Геббельс углубился в рукопись Хамке, и вдруг глаза его налились кровью.

— Ба-а-лван! — закричал он. — Разве так пишут?

— А что?

— А вот то, смотри, что ты пишешь. Ты пишешь: «Германское информбюро сообщает, что во время боев на южном участке Восточного фронта германские пехотинцы натолкнулись на огонь советских пулеметчиков, прикованных к своим пулеметам». Это что такое?

— Это… брехня.

— Я сам знаю, что брехня. Но какая брехня? Бездарная брехня. Старая брехня. А нам нужна брехня вдохновенная, сенсационная, новая брехня. Бери карандаш, я тебе сейчас продиктую. Пиши: «Натолкнулись на огонь зарытых в земле большевистских пулеметчиков. Советские солдаты стояли в вырытых ямах, заваленные землей до плеч. Свободны были только руки, чтобы стрелять. Некоторые из взятых в плен, отрытые германскими солдатами, сообщили, что их принуждали выкапывать в земле ямы и затем прыгать в них, а коммунисты собственными руками утрамбовывали вокруг них землю». Точка. Все. Понятно?
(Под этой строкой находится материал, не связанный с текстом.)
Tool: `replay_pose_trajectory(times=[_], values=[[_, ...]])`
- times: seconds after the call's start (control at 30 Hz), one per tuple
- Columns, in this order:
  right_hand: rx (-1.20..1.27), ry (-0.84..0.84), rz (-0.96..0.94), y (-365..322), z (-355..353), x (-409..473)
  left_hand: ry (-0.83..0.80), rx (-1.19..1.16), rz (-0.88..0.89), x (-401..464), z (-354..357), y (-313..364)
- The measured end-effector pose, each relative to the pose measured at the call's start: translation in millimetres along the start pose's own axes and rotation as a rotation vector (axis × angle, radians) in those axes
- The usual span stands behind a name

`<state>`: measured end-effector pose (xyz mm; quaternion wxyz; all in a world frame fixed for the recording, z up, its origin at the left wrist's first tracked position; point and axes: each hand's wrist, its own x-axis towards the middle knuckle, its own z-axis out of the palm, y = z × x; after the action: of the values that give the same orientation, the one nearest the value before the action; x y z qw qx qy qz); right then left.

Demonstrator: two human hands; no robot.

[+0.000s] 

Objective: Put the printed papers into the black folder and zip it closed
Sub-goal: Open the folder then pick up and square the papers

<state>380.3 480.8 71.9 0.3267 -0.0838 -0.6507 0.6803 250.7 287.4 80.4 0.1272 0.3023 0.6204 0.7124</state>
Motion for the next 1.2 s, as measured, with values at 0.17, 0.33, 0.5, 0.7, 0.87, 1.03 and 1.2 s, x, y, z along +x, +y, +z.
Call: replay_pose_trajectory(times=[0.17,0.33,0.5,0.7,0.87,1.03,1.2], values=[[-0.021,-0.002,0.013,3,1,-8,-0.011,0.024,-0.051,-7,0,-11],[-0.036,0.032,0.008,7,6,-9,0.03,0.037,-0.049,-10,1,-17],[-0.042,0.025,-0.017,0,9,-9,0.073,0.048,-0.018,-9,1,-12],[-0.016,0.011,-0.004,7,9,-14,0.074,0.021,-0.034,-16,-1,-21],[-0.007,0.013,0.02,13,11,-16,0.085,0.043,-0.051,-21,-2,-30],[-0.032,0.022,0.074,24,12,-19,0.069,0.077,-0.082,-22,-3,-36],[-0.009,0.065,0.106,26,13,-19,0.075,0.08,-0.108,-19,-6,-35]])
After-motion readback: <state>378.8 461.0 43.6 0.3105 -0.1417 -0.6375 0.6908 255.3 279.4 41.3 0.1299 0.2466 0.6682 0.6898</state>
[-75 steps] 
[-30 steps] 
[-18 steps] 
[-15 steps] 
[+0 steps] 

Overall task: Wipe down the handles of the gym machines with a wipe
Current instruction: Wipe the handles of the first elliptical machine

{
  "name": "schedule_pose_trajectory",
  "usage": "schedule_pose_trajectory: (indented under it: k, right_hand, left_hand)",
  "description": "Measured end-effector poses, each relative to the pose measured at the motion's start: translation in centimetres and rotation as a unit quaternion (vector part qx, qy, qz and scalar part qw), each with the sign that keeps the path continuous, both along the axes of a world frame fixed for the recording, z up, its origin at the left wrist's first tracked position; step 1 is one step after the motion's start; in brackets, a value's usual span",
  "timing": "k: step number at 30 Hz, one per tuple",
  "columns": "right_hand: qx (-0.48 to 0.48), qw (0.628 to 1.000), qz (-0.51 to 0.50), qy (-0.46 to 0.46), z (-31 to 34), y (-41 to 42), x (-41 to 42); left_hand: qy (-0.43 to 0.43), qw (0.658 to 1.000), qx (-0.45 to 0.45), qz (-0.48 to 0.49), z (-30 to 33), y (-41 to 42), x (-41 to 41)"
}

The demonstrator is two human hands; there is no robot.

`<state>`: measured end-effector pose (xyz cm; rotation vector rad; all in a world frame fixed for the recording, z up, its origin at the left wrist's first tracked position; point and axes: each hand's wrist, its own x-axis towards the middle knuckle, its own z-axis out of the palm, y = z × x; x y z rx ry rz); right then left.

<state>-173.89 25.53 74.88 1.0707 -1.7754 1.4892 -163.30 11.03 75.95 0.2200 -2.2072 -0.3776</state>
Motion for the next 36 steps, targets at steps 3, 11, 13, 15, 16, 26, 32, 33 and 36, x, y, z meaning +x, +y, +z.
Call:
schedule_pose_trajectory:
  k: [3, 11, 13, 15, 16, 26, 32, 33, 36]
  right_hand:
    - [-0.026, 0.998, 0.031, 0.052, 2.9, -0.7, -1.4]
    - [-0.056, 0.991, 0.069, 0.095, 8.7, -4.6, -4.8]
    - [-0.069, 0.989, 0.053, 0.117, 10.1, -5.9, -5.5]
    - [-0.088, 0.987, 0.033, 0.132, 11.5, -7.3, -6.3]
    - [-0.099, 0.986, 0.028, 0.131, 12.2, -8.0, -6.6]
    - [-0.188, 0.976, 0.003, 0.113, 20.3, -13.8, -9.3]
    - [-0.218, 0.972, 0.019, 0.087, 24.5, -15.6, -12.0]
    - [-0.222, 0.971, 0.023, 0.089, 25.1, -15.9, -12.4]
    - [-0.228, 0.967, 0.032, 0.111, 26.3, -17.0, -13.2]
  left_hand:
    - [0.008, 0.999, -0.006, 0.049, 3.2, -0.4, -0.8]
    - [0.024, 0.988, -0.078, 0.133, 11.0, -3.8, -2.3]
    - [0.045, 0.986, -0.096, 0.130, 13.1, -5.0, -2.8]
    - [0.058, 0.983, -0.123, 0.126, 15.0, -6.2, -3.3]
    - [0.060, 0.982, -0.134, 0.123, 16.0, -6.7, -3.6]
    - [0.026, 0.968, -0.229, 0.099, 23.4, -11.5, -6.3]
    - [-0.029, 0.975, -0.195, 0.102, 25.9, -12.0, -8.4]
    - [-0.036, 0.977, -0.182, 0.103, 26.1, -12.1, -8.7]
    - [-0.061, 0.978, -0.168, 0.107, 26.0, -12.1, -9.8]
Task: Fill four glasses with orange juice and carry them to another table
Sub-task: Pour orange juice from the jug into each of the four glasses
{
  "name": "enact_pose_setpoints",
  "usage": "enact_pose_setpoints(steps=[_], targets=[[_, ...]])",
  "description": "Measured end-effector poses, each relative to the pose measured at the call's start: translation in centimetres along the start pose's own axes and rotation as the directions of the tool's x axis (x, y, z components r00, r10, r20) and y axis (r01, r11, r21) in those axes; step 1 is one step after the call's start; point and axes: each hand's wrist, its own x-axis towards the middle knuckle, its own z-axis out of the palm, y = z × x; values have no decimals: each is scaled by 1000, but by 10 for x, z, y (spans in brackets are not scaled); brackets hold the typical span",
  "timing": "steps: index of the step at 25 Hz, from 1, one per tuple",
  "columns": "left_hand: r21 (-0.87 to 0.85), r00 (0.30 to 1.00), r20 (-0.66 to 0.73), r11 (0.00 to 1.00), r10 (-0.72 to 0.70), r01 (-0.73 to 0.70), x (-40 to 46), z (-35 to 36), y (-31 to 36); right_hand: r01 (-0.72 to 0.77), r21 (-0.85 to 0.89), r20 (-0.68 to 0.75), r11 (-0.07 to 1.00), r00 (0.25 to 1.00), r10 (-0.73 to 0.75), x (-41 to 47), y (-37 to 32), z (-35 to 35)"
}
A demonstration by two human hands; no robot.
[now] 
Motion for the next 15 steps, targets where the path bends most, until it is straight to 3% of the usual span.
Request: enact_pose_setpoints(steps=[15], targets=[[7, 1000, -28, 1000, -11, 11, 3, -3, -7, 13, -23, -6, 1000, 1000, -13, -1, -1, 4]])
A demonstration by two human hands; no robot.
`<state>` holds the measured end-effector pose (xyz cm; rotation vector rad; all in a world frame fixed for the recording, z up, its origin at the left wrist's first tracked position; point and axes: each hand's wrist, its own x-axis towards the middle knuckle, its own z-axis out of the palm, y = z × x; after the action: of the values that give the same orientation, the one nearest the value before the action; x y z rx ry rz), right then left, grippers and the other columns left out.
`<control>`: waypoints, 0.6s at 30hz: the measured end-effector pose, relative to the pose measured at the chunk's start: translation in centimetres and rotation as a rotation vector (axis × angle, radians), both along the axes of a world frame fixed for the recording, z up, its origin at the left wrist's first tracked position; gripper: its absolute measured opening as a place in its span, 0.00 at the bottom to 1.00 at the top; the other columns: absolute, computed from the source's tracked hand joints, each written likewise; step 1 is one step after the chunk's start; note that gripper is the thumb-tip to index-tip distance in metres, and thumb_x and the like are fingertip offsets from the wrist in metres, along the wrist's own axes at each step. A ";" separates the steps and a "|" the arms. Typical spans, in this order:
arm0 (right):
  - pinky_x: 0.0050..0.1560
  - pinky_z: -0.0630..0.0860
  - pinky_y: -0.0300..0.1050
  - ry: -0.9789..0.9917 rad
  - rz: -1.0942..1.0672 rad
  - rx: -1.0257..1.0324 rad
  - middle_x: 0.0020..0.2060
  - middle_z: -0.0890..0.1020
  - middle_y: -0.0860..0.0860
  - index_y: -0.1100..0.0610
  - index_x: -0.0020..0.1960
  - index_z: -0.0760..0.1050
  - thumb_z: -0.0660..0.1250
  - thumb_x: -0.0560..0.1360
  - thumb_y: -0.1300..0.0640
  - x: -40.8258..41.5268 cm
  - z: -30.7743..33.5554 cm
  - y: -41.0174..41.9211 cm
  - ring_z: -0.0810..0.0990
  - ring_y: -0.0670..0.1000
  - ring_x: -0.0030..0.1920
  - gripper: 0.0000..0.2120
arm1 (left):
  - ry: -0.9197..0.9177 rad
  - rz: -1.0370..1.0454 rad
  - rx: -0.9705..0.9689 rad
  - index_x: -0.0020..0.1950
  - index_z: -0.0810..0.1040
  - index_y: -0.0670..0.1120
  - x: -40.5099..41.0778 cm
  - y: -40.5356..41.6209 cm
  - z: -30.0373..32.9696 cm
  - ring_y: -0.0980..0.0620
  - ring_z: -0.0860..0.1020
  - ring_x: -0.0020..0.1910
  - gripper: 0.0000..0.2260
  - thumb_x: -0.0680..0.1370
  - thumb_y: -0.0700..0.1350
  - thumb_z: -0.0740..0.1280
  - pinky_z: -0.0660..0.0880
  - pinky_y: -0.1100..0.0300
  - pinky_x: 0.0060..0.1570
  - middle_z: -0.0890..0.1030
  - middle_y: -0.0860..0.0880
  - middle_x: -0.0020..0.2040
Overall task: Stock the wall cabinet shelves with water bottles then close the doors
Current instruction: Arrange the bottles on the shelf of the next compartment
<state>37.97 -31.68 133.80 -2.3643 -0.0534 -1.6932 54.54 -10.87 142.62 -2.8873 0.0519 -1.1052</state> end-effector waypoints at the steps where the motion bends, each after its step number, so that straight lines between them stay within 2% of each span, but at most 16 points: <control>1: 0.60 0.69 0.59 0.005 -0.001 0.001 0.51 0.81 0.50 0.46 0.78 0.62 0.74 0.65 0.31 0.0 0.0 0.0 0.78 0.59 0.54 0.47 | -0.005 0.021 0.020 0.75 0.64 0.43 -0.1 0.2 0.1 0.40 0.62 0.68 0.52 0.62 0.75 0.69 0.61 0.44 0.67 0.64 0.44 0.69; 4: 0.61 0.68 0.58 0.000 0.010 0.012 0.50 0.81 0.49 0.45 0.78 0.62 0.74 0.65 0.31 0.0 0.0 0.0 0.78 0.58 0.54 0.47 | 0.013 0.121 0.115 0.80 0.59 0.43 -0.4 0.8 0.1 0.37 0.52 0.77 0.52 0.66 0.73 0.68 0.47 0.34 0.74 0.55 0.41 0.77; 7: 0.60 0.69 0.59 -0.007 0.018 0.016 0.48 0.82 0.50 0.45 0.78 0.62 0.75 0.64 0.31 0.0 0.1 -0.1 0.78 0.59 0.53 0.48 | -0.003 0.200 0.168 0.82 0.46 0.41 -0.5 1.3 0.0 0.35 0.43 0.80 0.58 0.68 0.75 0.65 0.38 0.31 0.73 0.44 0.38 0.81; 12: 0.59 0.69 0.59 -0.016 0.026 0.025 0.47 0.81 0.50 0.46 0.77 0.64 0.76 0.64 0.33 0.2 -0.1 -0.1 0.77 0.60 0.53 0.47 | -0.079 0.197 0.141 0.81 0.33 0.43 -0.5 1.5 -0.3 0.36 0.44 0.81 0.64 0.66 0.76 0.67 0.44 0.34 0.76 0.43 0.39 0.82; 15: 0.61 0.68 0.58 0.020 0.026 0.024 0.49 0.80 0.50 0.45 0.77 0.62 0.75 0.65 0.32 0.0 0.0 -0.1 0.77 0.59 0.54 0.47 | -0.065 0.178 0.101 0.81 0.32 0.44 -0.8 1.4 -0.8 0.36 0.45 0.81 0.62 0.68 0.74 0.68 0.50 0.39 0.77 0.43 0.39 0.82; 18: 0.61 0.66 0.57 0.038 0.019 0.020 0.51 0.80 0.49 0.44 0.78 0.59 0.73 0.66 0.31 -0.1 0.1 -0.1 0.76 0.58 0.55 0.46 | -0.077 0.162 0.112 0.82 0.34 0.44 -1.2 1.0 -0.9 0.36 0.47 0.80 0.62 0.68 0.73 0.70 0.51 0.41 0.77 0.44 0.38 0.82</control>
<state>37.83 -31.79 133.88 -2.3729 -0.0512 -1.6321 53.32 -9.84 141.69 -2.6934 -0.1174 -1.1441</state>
— Вы — гений! — воскликнул Хамке.

— Ну уж и гений, — скромно улыбнулся Геббельс. — Просто небольшой уголовный стаж, отсутствие совести и присутствие нахальства. Главное, Хамке, как надо врать? Врать надо самозабвенно, вдохновенно, беспардонно. И — побольше фактов, побольше конкретности. Дураков еще на свете много. На то вся ставка. Ну что у тебя там дальше?..

И Геббельс углубился в рукопись.

Через час фашистский журналист Людвиг Хамке выходил из кабинета Геббельса, держа в руках листки выправленной «информации». Его глаза сияли и губы шептали подобострастно:

— Н-да-с… Геббельс… Вот это да! Вот это врет! И откуда только такой талант у человека? Уму непостижимо!

1941

Дурные сны*

Швейцарская газета «Националь цейтунг» сообщает, что германские власти запретили редакторам газет и журналов при оценке войны на Востоке делать какие-либо исторические сравнения. Категорически запрещено сравнивать в какой бы то ни было связи эту войну с походом Наполеона на Россию. Вместе с тем администрации театров предложено снять с репертуара спектакли, в которых фигурирует Наполеон.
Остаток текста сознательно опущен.